Nanoparticle Surface Modification for Advanced Corrosion Inhibiting Coatings

Abstract

In the last decade, surface engineering of inorganic nanoparticles has advanced to the point that it has become possible to fabricate and tune the functional properties of nanoparticles. The final properties of a nanocomposite are related to the nanoparticle itself (aspect ratio), the degree of dispersion, and the identity of the surface groups (surface density, oligomer length, etc.). Additionally, surface engineering can produce functional nanoparticles and by extension functional nanocomposites. At the most basic level, functional nanoparticles are surface engineered to both disperse into a host phase (e.g. a coating) and to carry a functional agent. Protective coatings are the most effective weapon in the battle to prevent corrosion, and soluble chromate additives have historically been used for corrosion protection for both steel and aluminum. Chromates released from pigments "heal" the corrosion sites thereby stopping corrosion.
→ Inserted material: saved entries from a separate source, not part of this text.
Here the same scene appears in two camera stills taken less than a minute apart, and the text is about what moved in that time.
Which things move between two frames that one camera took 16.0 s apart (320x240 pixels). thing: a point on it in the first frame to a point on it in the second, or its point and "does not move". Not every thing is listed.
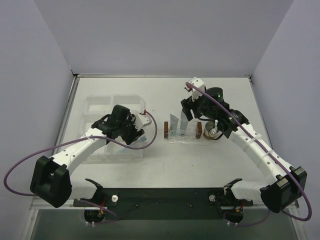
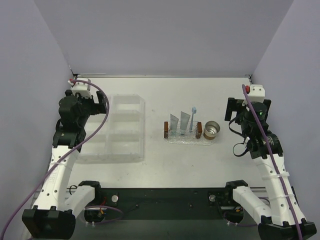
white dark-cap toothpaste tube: [183, 123] does not move
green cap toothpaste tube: [174, 122] does not move
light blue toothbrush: [143, 139] to [194, 111]
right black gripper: [188, 106] to [231, 110]
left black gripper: [135, 136] to [100, 100]
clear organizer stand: [192, 136] does not move
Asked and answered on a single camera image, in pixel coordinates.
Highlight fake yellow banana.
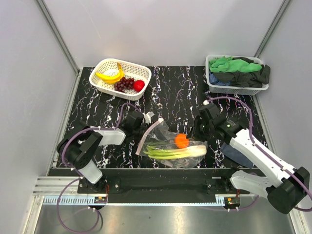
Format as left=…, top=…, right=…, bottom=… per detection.
left=96, top=62, right=124, bottom=84

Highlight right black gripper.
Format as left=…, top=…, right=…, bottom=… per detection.
left=186, top=115, right=214, bottom=142

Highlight purple cable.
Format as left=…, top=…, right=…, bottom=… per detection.
left=206, top=96, right=312, bottom=212
left=56, top=102, right=143, bottom=232

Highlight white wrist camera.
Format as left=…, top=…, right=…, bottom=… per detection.
left=203, top=100, right=210, bottom=106
left=143, top=112, right=155, bottom=124

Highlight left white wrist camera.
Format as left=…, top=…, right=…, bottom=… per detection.
left=143, top=112, right=155, bottom=124

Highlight fake orange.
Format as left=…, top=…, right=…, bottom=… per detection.
left=175, top=134, right=189, bottom=149

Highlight dark blue cloth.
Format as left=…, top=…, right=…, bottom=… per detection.
left=220, top=143, right=254, bottom=168

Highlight white empty plastic basket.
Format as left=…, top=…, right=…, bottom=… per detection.
left=89, top=58, right=152, bottom=101

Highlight green cloth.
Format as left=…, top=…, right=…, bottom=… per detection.
left=208, top=56, right=262, bottom=73

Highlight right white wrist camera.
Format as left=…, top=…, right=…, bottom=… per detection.
left=203, top=100, right=210, bottom=106

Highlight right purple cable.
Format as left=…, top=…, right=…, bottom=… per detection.
left=206, top=96, right=312, bottom=212

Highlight fake green celery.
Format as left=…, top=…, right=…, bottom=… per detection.
left=143, top=145, right=207, bottom=160

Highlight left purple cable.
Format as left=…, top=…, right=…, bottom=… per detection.
left=56, top=102, right=143, bottom=232

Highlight black cloth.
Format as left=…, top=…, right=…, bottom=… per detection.
left=210, top=64, right=271, bottom=88

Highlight clear zip top bag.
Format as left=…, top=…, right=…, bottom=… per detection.
left=136, top=118, right=207, bottom=168

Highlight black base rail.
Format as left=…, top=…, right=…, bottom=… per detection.
left=77, top=167, right=252, bottom=204

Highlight blue checkered cloth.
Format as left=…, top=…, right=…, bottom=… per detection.
left=209, top=73, right=231, bottom=86

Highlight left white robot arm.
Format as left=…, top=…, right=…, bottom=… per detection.
left=57, top=111, right=154, bottom=193

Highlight fake purple grapes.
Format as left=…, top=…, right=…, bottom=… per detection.
left=114, top=77, right=135, bottom=93

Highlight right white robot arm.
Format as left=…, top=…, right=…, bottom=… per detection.
left=187, top=103, right=311, bottom=214

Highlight white basket with cloths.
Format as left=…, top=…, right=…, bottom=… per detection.
left=206, top=55, right=271, bottom=96

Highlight fake red apple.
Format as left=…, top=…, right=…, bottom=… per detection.
left=133, top=80, right=145, bottom=92

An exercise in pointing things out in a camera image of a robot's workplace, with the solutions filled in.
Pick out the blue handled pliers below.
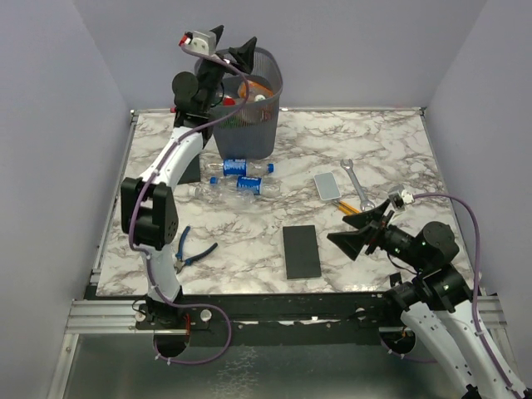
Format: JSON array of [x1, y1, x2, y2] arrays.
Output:
[[175, 225, 219, 273]]

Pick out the crushed orange plastic bottle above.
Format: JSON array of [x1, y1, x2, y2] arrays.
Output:
[[238, 80, 274, 102]]

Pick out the black block near centre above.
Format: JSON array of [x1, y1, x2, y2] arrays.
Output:
[[283, 225, 322, 280]]

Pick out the green plastic bottle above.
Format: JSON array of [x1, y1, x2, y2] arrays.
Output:
[[219, 113, 242, 129]]

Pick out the grey mesh waste bin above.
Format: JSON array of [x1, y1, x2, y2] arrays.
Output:
[[204, 47, 283, 160]]

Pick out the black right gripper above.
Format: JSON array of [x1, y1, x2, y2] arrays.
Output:
[[328, 198, 430, 270]]

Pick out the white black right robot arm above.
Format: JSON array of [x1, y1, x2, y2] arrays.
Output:
[[328, 193, 531, 398]]

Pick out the silver wrench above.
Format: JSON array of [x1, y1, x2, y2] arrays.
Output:
[[340, 159, 375, 212]]

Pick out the black block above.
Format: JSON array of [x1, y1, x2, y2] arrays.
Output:
[[178, 155, 201, 185], [283, 225, 322, 280]]

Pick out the red label clear bottle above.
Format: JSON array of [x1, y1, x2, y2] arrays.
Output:
[[222, 96, 260, 125]]

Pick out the pepsi bottle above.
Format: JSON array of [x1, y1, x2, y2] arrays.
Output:
[[209, 176, 281, 198], [206, 159, 274, 177]]

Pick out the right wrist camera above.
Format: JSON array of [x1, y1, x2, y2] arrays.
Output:
[[388, 185, 415, 212]]

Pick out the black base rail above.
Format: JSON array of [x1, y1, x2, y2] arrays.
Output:
[[82, 290, 421, 348]]

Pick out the black block far left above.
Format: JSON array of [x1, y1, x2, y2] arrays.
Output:
[[178, 155, 201, 185]]

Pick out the small orange juice bottle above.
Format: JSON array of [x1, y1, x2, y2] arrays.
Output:
[[259, 106, 273, 123]]

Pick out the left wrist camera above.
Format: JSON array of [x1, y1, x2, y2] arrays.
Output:
[[180, 31, 217, 57]]

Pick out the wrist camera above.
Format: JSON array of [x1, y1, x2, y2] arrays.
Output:
[[180, 31, 217, 57], [388, 185, 415, 212]]

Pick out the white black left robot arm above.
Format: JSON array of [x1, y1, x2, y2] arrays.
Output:
[[120, 26, 257, 328]]

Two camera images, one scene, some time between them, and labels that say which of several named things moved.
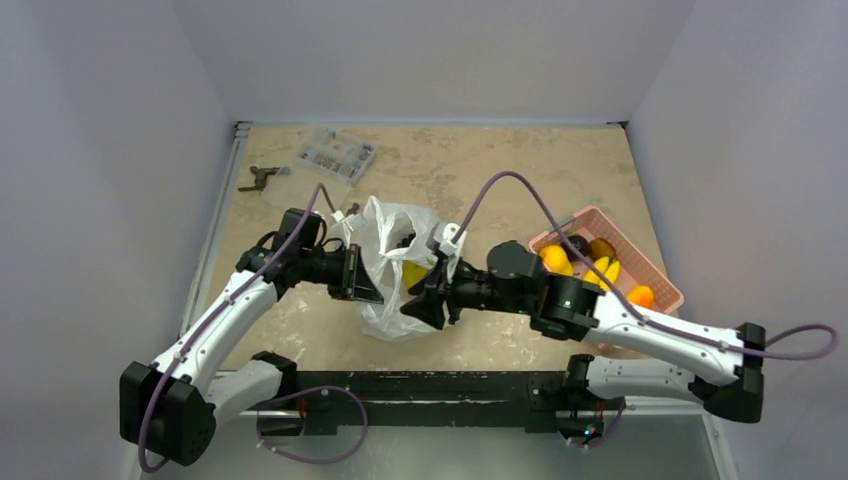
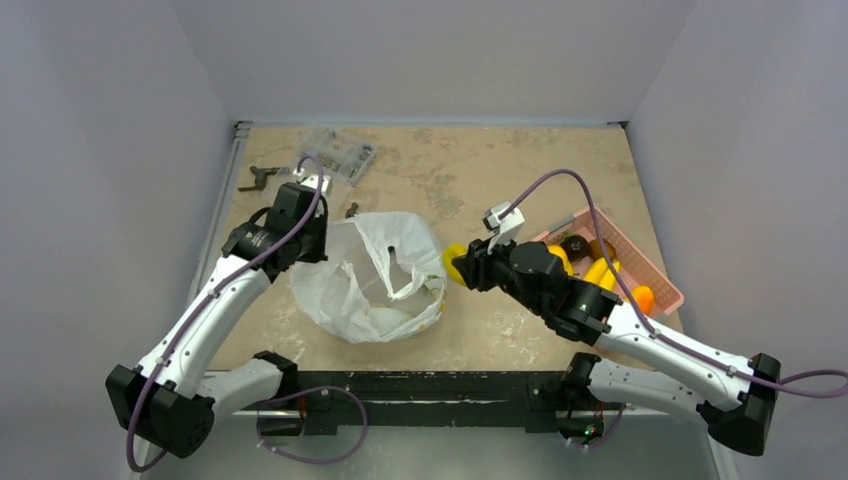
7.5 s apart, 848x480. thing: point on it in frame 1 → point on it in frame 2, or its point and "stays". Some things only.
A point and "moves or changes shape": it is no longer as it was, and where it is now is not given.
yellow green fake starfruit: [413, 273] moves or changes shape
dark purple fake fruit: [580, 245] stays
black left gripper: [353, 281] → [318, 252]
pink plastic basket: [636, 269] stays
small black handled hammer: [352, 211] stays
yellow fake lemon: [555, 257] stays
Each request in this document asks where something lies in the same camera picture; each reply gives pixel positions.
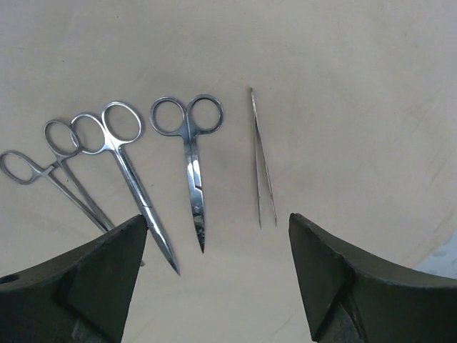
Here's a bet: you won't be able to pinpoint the beige cloth drape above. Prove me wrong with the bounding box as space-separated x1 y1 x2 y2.
1 1 456 342

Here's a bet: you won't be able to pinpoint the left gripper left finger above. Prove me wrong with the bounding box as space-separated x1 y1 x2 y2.
1 215 147 342

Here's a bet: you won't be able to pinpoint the steel surgical scissors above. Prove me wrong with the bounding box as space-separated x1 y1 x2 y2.
149 94 224 250

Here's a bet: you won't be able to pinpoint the steel tweezers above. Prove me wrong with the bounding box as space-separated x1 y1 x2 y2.
248 86 277 227

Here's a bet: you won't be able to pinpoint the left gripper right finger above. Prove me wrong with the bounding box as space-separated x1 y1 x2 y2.
288 213 456 342

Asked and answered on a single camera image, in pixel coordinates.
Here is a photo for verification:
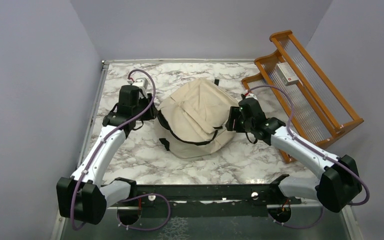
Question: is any cream canvas backpack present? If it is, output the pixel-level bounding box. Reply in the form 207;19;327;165
154;77;238;159

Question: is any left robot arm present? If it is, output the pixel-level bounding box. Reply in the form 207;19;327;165
56;83;156;231

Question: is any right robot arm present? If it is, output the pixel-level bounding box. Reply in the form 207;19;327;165
226;97;365;213

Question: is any wooden rack with clear slats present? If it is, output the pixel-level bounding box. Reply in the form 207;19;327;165
241;30;364;149

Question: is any small white red box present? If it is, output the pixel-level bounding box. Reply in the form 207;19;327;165
275;62;300;86

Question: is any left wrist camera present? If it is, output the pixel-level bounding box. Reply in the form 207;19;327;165
127;77;149;99

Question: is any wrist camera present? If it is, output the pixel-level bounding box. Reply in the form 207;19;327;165
241;92;258;100
127;77;149;99

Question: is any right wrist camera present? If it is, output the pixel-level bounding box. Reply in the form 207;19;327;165
241;92;258;100

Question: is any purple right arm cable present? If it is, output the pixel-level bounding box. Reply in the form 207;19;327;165
243;84;370;207

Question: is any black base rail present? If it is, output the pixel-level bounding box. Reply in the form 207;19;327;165
113;183;301;218

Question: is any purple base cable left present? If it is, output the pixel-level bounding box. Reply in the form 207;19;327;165
116;193;172;232

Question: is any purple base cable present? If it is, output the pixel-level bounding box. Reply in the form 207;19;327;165
267;206;325;230
116;193;172;232

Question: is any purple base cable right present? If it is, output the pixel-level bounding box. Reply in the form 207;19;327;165
267;206;325;230

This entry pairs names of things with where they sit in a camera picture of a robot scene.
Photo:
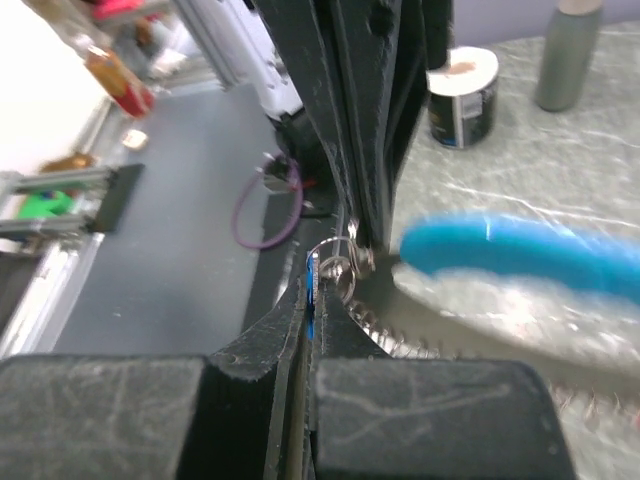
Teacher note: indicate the grey bottle beige cap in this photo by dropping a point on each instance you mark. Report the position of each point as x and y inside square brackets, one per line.
[570, 40]

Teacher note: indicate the light blue key handle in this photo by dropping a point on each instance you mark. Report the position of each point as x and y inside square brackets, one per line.
[509, 246]

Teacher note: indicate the black paper cup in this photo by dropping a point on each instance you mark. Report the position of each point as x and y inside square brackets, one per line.
[463, 97]

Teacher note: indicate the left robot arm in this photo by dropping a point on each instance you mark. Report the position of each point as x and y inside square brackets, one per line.
[254, 53]

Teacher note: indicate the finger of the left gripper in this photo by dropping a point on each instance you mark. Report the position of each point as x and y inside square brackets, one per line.
[311, 38]
[386, 49]

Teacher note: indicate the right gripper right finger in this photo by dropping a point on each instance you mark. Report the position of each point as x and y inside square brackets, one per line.
[380, 418]

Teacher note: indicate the metal keyring with small rings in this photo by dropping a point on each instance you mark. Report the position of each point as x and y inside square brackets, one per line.
[585, 344]

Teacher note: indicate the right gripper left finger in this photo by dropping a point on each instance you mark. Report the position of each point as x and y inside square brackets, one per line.
[237, 414]

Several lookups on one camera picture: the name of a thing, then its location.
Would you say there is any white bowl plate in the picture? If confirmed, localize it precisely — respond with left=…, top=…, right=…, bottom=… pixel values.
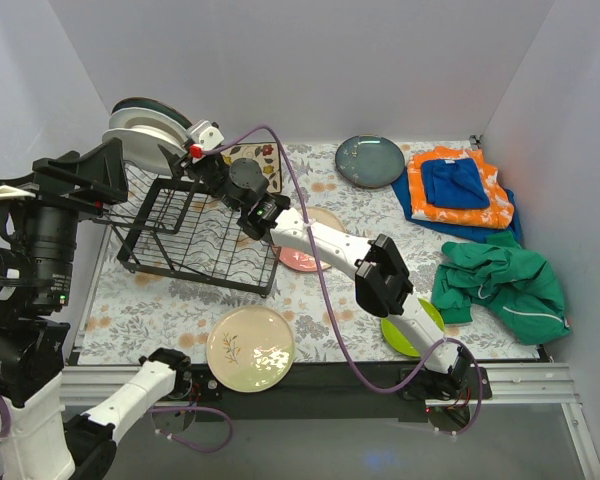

Unfortunately, chromates are toxic and OSHA regulations have reduced workplace Cr(VI) levels to 5 ppm. Nanoparticle additives with triggered release mechanisms have been developed as chromate replacements in protective coatings. Nanoparticle additives are attractive materials for corrosion protection because their high surface areas allow them to function as carriers for molecular corrosion inhibitors and their small particle sizes often generate novel chemistries not observed in bulk materials that permit the design of triggered release mechanisms.